Extracted data entries
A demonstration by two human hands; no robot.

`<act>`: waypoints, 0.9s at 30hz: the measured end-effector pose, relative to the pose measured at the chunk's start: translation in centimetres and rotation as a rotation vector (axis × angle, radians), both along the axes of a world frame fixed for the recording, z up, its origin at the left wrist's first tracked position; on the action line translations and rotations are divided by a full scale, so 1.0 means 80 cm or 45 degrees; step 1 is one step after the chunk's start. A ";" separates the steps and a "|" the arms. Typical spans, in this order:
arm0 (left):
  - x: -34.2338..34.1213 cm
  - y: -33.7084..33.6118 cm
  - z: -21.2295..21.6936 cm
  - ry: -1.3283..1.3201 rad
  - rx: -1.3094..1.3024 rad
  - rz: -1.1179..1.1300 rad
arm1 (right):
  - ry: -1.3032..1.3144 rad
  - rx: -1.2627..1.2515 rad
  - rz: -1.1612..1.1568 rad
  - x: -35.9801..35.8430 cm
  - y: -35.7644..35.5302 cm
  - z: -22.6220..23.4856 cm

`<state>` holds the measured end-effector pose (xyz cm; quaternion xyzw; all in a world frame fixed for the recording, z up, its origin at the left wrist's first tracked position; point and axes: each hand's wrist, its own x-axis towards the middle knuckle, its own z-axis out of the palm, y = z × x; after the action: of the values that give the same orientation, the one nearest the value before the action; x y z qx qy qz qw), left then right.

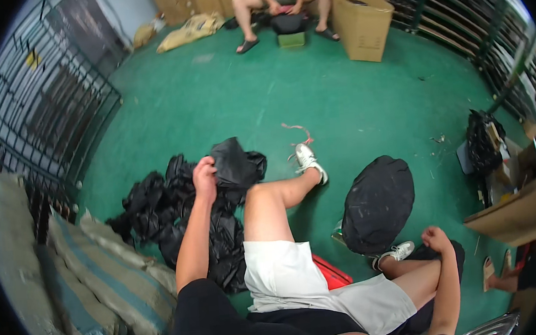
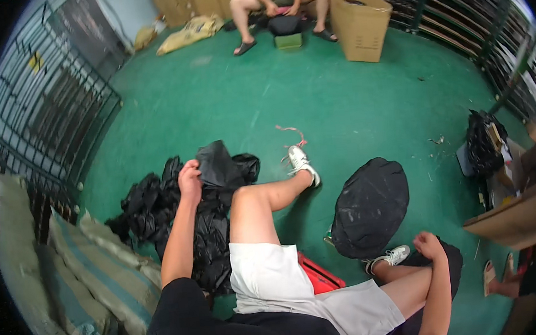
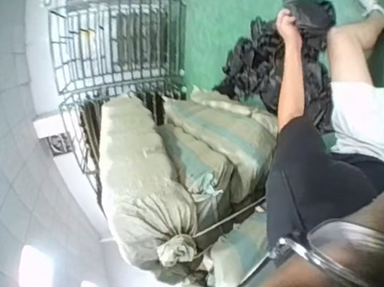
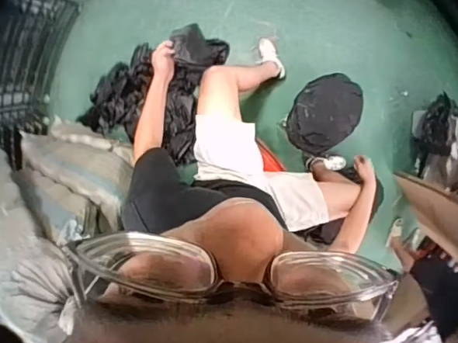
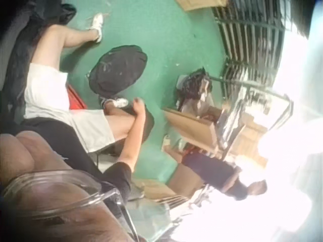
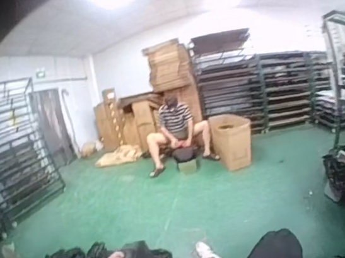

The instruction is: Inspecting and organizing black fabric covers in a manufacturing workshop.

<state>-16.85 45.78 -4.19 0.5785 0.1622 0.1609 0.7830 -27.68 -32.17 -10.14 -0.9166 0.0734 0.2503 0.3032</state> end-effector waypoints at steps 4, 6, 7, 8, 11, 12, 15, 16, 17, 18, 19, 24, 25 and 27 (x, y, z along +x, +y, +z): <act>0.062 -0.196 0.107 -0.104 -0.125 -0.559 | -0.407 0.293 -0.004 0.048 0.129 0.089; 0.098 -0.298 0.112 -0.108 -0.209 -0.798 | -0.713 0.537 0.039 0.075 0.164 0.098; 0.106 -0.340 0.114 -0.108 -0.280 -0.881 | -0.766 0.548 0.024 0.087 0.201 0.138; 0.113 -0.385 0.114 -0.101 -0.362 -0.986 | -0.910 0.570 0.051 0.103 0.220 0.146; 0.120 -0.495 0.111 -0.017 -0.583 -1.143 | -1.280 0.444 -0.063 0.140 0.263 0.140; 0.123 -0.521 0.108 0.019 -0.596 -1.189 | -1.198 0.639 -0.315 0.149 0.271 0.128; 0.128 -0.567 0.084 0.008 -0.678 -1.220 | -1.089 0.797 -0.714 0.172 0.244 0.103; 0.129 -0.574 0.080 0.049 -0.687 -1.249 | -1.098 0.910 -0.814 0.177 0.232 0.091; 0.132 -0.579 0.078 -0.022 -0.545 -1.282 | -0.999 1.223 -0.837 0.175 0.220 0.095; 0.135 -0.585 0.073 -0.099 -0.403 -1.312 | -0.761 1.474 -0.954 0.172 0.208 0.093; 0.139 -0.589 0.062 -0.242 -0.138 -1.318 | -0.646 1.603 -1.022 0.173 0.200 0.093; 0.149 -0.612 0.045 -0.523 0.597 -1.220 | -0.417 2.013 -1.271 0.181 0.172 0.102; 0.148 -0.613 0.044 -0.552 0.648 -1.240 | -0.420 2.062 -1.255 0.184 0.168 0.096; 0.153 -0.611 0.047 -0.570 0.690 -1.249 | -0.389 2.089 -1.247 0.193 0.169 0.092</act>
<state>-4.61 -3.07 -0.44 0.7168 -0.3393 -0.0656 0.6056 -12.25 -18.67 -2.80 -0.3103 0.2096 -0.0524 0.9258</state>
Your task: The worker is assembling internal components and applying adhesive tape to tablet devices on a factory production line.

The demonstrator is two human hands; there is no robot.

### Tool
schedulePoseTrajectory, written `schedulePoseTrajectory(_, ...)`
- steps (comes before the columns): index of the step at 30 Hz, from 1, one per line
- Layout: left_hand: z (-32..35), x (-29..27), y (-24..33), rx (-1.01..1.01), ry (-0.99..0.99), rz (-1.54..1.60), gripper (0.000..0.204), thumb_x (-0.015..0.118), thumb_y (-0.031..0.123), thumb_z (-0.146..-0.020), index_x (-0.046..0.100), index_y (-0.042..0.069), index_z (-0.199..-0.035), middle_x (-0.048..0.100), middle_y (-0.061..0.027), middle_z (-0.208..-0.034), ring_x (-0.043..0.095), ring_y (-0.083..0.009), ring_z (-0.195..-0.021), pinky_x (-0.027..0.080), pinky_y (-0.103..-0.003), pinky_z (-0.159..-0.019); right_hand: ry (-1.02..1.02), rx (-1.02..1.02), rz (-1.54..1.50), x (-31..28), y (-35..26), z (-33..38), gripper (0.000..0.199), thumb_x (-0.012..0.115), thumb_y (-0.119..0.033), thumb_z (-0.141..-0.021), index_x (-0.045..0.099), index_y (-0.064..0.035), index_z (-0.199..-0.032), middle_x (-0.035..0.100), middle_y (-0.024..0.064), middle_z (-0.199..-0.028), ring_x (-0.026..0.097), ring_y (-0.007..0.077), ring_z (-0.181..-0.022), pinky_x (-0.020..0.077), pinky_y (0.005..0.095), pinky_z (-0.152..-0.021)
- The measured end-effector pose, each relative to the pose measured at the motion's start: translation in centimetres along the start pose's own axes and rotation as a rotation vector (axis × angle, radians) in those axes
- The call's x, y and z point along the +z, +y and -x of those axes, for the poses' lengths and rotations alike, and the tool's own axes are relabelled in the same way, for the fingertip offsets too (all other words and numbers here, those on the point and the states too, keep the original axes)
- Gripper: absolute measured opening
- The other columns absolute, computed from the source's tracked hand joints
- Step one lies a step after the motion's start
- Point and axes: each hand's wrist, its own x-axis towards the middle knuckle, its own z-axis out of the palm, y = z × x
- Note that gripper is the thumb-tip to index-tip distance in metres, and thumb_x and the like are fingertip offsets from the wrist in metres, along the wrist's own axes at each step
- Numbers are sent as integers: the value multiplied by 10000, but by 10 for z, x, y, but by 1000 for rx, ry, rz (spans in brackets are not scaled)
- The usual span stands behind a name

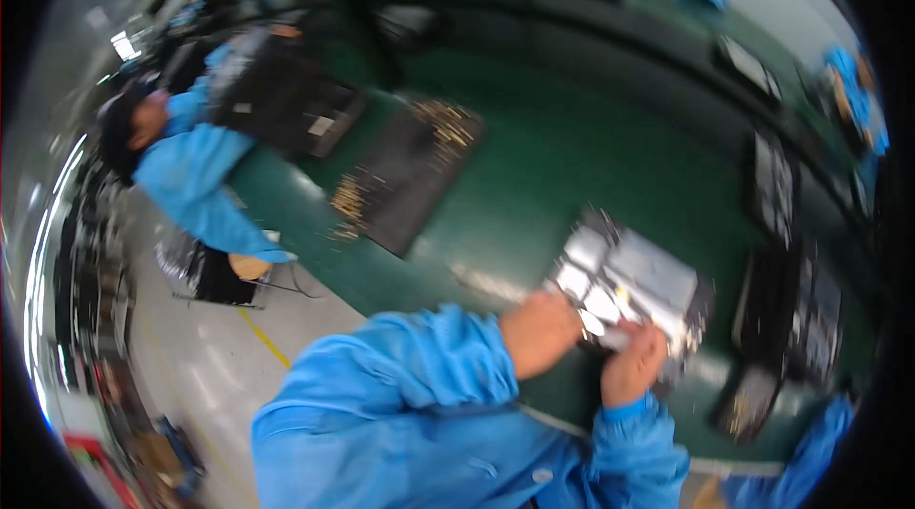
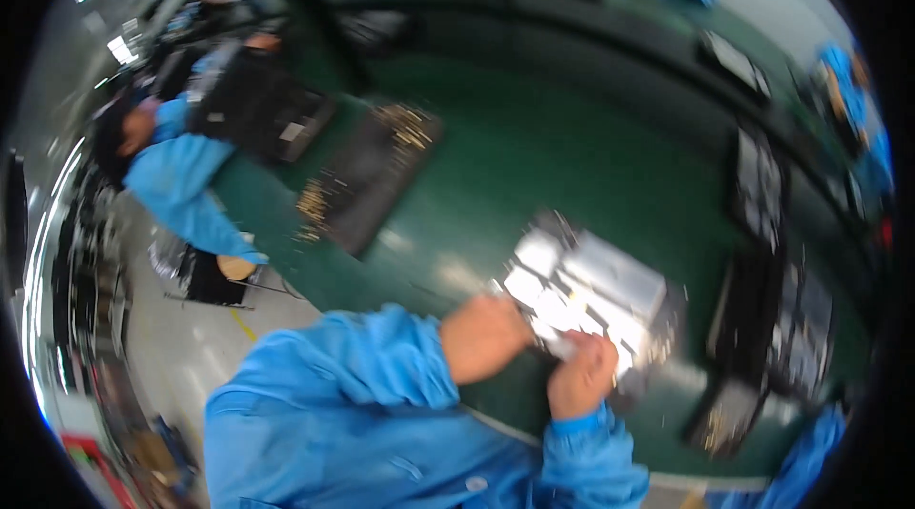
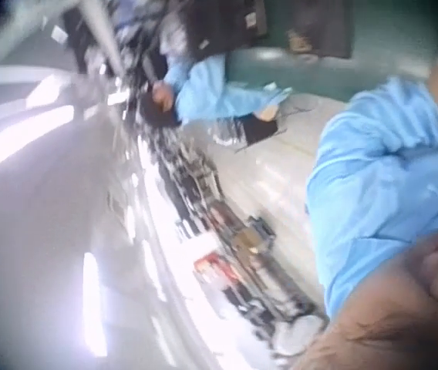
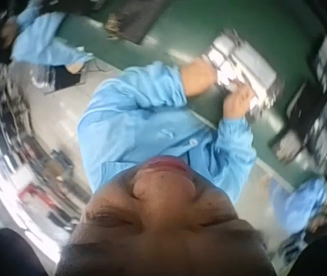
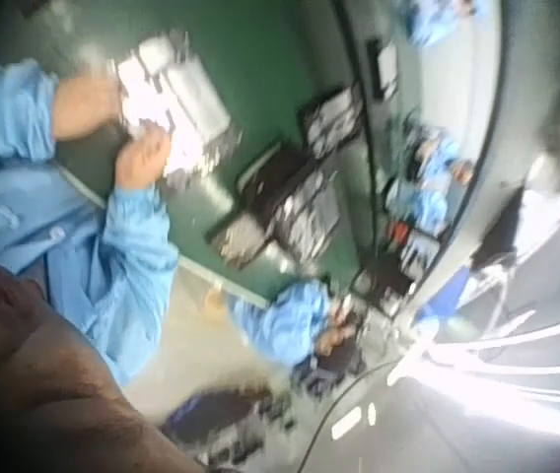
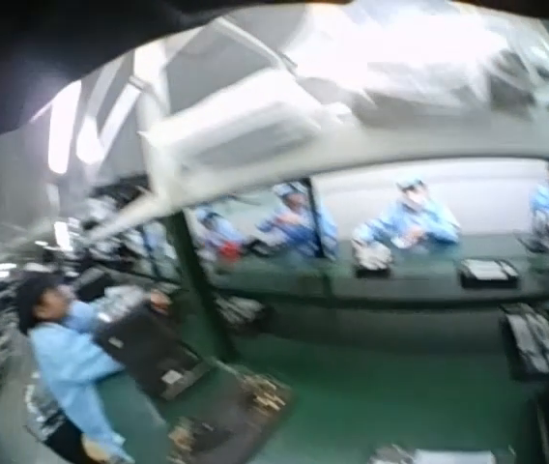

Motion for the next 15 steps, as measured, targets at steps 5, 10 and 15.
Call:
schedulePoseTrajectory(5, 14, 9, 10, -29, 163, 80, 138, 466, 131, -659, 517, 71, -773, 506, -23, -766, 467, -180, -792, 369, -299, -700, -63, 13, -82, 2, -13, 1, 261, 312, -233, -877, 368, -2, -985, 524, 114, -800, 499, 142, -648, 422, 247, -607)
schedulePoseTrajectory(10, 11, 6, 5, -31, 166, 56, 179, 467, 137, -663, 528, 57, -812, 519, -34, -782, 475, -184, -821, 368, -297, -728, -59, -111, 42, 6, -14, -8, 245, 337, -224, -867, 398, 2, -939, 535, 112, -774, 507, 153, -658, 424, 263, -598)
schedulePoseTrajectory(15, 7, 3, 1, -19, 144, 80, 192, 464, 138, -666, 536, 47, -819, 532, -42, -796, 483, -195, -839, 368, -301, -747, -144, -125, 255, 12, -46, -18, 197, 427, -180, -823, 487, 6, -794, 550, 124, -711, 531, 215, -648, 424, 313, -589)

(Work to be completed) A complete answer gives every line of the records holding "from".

(Task answer)
- steps (comes before the columns): index of the step at 30 Hz, from 1, one per line
- The other columns absolute, computed from the source's tracked hand joints
- Note that gripper is the thumb-tip to index-tip distance in metres, and thumb_x and the like are fingertip offsets from the wrist in metres, along the wrist's own axes at each step

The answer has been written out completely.